I commented it on my blog.

I think nobody posted this solution. Let $f(a_i)=i$ for $i\in N$. Next fix $a_m$ and notice that the set $(a_m,a_k,a_{m+k})$ is bad (its bad if it is not sum free). Then one of following holds: $1.$ $a_m+a_k=a_{m+k}$ Then notice set $(a_k,a_{m+k},a_{m+2k})$ it is bad so $a_{m+k}+a_{k}=a_{m+2k}$ (because $a_{i}$ are different and $a_{m+k}>a_{k}$) By this we get $a_{s+k}-a_{s}=a_{k}$ for sufficiently large $s$ ($s=m+kt$). $2.$ $a_{m+k}+a_{m}=a_k$ Then by similar analysis we get $a_{m+k}+a_k=a_{m+2k}$ and we are back in case $1$. $3.$ $a_{m+k}+a_k=a_{m}$ then consider $a_{m+ik},a_{m+(i+1)k},a_k$ for $i\in N$; it must hold that $a_{m+(i+1)k}+a_{ik+m}=a_k$ for some $i$ ( if it does not hold then $a_{m+ik}-a_{(i+1)k+m}=a_k$ for all $i$ which is impossible, or we would have $a_{m+ik}+a_k=a_{(i+1)k+m}$ but then we have $a_{(i+1)k+m}=a_{(i-1)k+m}$ ). So we are back in case $2$. Next pick large enough $s$ then $a_{s+k}-a_s=a_k$.From here it follows that $a_{s+tk}-a_s=ta_k$ but other way around $a_{s+tk}-a_s=ka_t$. Now just take $k=1$ and we see $a_d=a_1d$. Its left to show that $f$ is injective but this is trivial ( $f(x)=f(a_1d)=d$, then just take set $(x,a_1d,a_12d)$). So $f$ is bijection and we are done.

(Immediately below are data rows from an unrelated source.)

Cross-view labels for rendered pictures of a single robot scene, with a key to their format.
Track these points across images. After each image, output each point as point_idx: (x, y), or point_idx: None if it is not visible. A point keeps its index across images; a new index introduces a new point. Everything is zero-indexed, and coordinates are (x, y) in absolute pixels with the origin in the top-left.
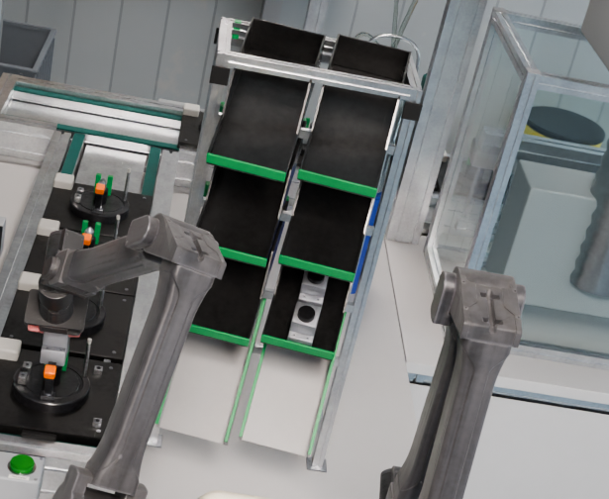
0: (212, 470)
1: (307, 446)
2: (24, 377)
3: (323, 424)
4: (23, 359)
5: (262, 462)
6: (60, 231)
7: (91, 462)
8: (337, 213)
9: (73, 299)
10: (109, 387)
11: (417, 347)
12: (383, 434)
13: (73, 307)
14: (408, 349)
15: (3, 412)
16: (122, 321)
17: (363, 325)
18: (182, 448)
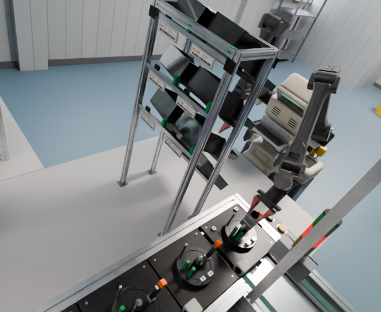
0: (186, 195)
1: None
2: (254, 236)
3: (158, 157)
4: (238, 257)
5: (167, 184)
6: (289, 176)
7: (326, 124)
8: None
9: (264, 194)
10: (215, 220)
11: (24, 168)
12: (113, 160)
13: (264, 193)
14: (30, 170)
15: (264, 238)
16: (172, 247)
17: (20, 192)
18: (186, 208)

Let $x_0$ be a number such that $f(x_0)=1$. Then consider numbers $x_i$ such that $f(x_i)=2^i$. Then $\{f(x_i), f(x_{i+1})\}$ aren't free, which implies $x_{i+1}\in \{x_i/2, x_i\cdot 2\}$. In the first case, this then implies $x_{i+2}=x_{i+1}/2$ et cetera, but we cannot divide a number by $2$ arbitrarily many times, which means the second case is true. Therefore, $f(2^{n}x_0)=2^n$. By replacing $1$ in this proof by any other positive integer $k$, we get $f(x)=k \implies f(2x)=2k.$ Suppose $f(x)=f(y)$ for some $x,y$. Then the set $\{x,2y\}$ is sumfree, but the set $\{f(x), f(2y)\}$ isn't. Therefore, $f$ is a bijection. Let $x$ be such that $f(2^nx)=2^n$. Then $x$ is odd because if it were even, we would have $2f(x/2)=f(x) \implies 2 \mid 1$. Let $t$ be such that $f(t)=3$, let $g$ be such that $f(g)=5$. Then $\{x,t,4x\}$ is not sumfree, which implies $t \in \{3x,5x\}$. Similarly, $\{x,4x,g\}$ is not sumfree, so $g \in \{3x,5x\}.$ Case 1: $f(3x)=3$ and $f(5x)=5$. Then $f(kx)=k$ for all $k<6$. Suppose for some $n>5$, we have $f(kx)=k$ for all $k<n$. Then let $s$ be such that $f(s)=n$. Then $\{x,(n-1)x,s\}$ is not sumfree, and this implies $s \in \{(n-2)x, nx\}$. The first case is impossible since $f((n-2)x)=n-2$ and therefore, $s=nx$. This completes the induction step, and implies $f(nx)=n$ for all $n$. It is easy to see that $x$ is equal to $1$, otherwise $f(1)=f(xf(1))$, which contradicts injectivity. Case 2: $f(3x)=5$ and $f(5x)=3$. Then $f(6x)=10$. Let $t$ be a number such that $f(t)=7$. Then $\{5x, t, 6x\}$ is not sumfree, and then $t \in \{3x, x, 10x, 11x, 12x\}$. However, $f(3x)=5$, $f(x)=1$, $f(10x)=6$, $f(12x)=20$, which implies $t=11x$, and $f(11x)=7$. This implies that $\{4x,5x, 11x\}$ is not sumfree, which is impossible. Therefore, there are no solutions in this case.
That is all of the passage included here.